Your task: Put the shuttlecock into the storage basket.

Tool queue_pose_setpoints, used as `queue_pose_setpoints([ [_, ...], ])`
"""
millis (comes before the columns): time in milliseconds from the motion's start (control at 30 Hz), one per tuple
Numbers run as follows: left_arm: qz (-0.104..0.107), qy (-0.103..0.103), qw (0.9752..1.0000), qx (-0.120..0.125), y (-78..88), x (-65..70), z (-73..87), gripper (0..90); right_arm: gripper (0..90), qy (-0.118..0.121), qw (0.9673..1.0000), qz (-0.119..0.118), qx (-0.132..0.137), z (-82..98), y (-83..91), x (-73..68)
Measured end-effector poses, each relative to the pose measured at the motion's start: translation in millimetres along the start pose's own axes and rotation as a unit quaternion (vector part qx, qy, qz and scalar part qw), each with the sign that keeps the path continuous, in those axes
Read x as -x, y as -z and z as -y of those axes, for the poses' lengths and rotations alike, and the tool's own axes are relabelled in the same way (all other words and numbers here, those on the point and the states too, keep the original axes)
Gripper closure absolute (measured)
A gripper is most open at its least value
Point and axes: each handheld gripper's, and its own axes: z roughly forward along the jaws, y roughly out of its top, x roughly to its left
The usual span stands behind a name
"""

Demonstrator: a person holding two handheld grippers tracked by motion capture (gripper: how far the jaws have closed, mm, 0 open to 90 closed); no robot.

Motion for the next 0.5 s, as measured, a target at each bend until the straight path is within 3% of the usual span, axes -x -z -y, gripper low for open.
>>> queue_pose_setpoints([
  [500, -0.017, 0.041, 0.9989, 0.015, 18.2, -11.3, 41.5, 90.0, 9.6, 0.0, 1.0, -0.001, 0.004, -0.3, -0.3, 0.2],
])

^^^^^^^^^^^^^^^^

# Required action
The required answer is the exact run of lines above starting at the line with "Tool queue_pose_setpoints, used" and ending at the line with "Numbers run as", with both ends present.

# Solution for this problem
Tool queue_pose_setpoints, used as `queue_pose_setpoints([ [_, ...], ])`
"""
millis (comes before the columns): time in milliseconds from the motion's start (control at 30 Hz), one per tuple
Numbers run as follows: left_arm: qz (-0.104..0.107), qy (-0.103..0.103), qw (0.9752..1.0000), qx (-0.120..0.125), y (-78..88), x (-65..70), z (-73..87), gripper (0..90); right_arm: gripper (0..90), qy (-0.118..0.121), qw (0.9673..1.0000), qz (-0.119..0.118), qx (-0.132..0.137), z (-82..98), y (-83..91), x (-73..68)

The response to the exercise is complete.